September 1, 2005

Drug resistant bacteria and hope on the horizon - page 2

Becoming a problem

So how do antibiotic-resistant bacteria become a problem down the road? Well, this generally happens when a patient takes a broad-spectrum antibiotic. This antibiotic mows down the body’s own normal flora (the “good” bacteria) along with the bug that the drug was originally prescribed for in the first place. When this happens, the overall amount of bacteria in the body is decreased. What’s left is some normal, healthy bacteria, and some drug-resistant bacteria. Because these resistant bacteria are immune to most antibiotics, they survived largely unscathed, and with the competition over resources with the healthy bacteria suddenly decreased, they are given a chance to flourish and multiply, choking out the healthy bacteria like weeds can choke a garden. This is what happens in the case of illnesses like C. Diff, where the organism Clostridium difficile takes over the colon because there’s no healthy bacteria to check its growth.

More typical medical issues that can arise from antibiotic overuse are vulnerability to bacterial pneumonia after something like a bad cause of the flu; greater risk of secondary infection following surgery or other body trauma; and drug-resistant urinary tract infections which can require multiple antibiotics to treat. (This last one I’ve personally seen a lot of in the last few years.) Research has shown, time and again, that reducing antibiotic usage leads to fewer incidences of resistant strains.

But doctors are finally beginning to come around, and it’s generally subtleties that aid them in persuading patients that it might not be a good idea to prescribe an antibiotic. People are more easily persuaded when they don’t realize that they’re being led. Brochures in patient waiting rooms educate patients on what sorts of symptoms may be caused by viruses, and which symptoms may be bacterial. Letting patients know the treatment for viruses before they even hit the doctor’s examination room prepares them for possibly not getting a prescription, and opens the door for the placebo effect.

Hope on the horizon

Despite the progress being made in patient waiting rooms, there is also progress being made finding new antibiotics, using both old and new approaches.

A spin off an older type of antibiotic, the cephalosporins, offers promise by confusing drug-resistant bacterial cells into thinking that the drug is part of the bacterial wall, which destroys the cell. This experimental new drug was effective even against vancomycin-resistant MRSA. Vancomycin has long been considered the last line of defense against bacteria, so this is excellent news. (Though Zyvox/linezolid is also gaining in popularity.)

Staph aureus is not the only bacteria that is resistant to antibiotics, and the new drugs show promise against non-staph bacteria as well.

Mobashery’s group recently discovered, in a study published in the Feb. 16 issue of the Journal of the American Chemical Society, that the enzyme interacts with certain components of the bacterial cell wall and that targeting these components might deactivate the enzyme, making the bacteria vulnerable to attack. Subsequently, the group identified a set of three novel cephalosporin antibiotics that appear to interact with the enzyme and also contain protein components that are similar to those of the bacterial cell wall.

The researchers then added the antibiotics to vancomycin-resistant MRSA and compared the results to those of another set of antibiotics belonging to a similar drug class (beta-lactams). The new antibiotics killed the bacteria, whereas the others did not, they say.

Based on lab studies, Mobashery believes that the novel antibiotics gained access to the enzyme’s active site by mimicking chemical components of the bacterial cell wall, which is largely composed of a polymer called peptidoglycan. Upon contact with the cell wall components, the antibiotics appear to trigger the enzyme to open.

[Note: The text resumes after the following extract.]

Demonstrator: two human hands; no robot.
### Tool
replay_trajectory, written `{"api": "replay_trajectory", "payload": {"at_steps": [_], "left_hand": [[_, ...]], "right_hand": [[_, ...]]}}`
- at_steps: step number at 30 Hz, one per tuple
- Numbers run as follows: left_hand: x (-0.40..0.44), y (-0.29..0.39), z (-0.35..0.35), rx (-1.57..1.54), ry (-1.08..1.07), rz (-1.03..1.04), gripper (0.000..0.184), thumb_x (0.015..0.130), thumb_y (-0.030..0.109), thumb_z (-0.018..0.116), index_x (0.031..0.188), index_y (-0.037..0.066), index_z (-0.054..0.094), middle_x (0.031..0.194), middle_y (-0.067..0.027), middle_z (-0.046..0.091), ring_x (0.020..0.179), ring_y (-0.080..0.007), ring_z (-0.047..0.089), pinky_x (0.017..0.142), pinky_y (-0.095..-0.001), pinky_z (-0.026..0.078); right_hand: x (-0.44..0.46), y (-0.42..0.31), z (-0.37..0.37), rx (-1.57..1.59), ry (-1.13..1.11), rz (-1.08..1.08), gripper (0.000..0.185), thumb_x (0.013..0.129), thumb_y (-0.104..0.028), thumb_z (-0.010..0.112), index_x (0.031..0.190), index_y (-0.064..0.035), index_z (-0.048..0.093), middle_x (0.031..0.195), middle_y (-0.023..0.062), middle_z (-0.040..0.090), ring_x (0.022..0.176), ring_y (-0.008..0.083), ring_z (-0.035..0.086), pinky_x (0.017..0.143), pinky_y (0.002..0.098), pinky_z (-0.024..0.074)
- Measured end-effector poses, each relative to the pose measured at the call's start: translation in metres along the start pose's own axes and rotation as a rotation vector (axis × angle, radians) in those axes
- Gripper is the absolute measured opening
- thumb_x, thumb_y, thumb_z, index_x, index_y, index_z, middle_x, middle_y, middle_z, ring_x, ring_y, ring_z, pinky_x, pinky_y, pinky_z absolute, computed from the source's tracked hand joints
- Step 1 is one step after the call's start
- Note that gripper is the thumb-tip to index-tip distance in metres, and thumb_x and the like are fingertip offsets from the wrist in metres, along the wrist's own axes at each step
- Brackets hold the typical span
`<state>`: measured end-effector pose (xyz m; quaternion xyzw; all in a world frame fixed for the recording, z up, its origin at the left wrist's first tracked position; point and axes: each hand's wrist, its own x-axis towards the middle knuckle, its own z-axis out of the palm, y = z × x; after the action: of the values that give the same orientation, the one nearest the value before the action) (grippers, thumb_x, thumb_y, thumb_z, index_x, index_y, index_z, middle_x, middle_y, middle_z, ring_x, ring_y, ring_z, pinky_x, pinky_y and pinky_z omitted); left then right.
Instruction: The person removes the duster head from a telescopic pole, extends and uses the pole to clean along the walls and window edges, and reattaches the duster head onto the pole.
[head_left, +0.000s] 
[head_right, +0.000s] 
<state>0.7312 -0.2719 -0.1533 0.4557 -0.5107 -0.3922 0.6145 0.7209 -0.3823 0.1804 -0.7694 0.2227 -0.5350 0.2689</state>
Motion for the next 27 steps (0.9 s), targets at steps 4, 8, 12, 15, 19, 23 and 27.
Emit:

Once open, the antibiotics deactivate the enzyme, setting in motion a chain of events that eventually kills the bacteria, the researcher says.

Basically, the cells lys, as happens with most other antibiotics — the trick was finding the right chemical key to unlock the bacterial wall.

I would also expect other novel approaches to new antibiotics, perhaps borrowing a page from some experimental antiviral drugs, utilizing metals as a means to destroy bacteria, but the issue with these is tailoring them enough to be useful against specific bacteria, and engineering them in such a way that they do not harm the body’s own cells.

Conclusion

Regardless of what happens in the future, expect to see Big Pharma look at antibiotics again. As the current strains of bacteria become more invulnerable, there will be money in developing new cures. Unfortunately for the public, this wake-up call might come too late for families of loved ones who will have died as a result of secondary nosocomial infections. If a financial incentive could be made for pharmaceutical companies today, the pain of tomorrow might be lessened. Non-profit pharmaceutical companies, such a OneWorldHealth, are also working on cures for some of these historically unprofitable causes.

I don’t believe that it is fair to blame Big Pharma for focusing mainly those conditions which offer the greatest profit. Businesses are in business to make money, and so pursuing the lifestyle conditions makes good financial sense using modern business models. One can hope that a company like Napo Pharmaceuticals comes along with a radically different business model, and can turn a decent profit combating killer diseases. If this does happen, it’ll happen first in the third world, and then trickle back to the US. This seems strange given that most pharmaceutical breakthroughs and advances are made in the US.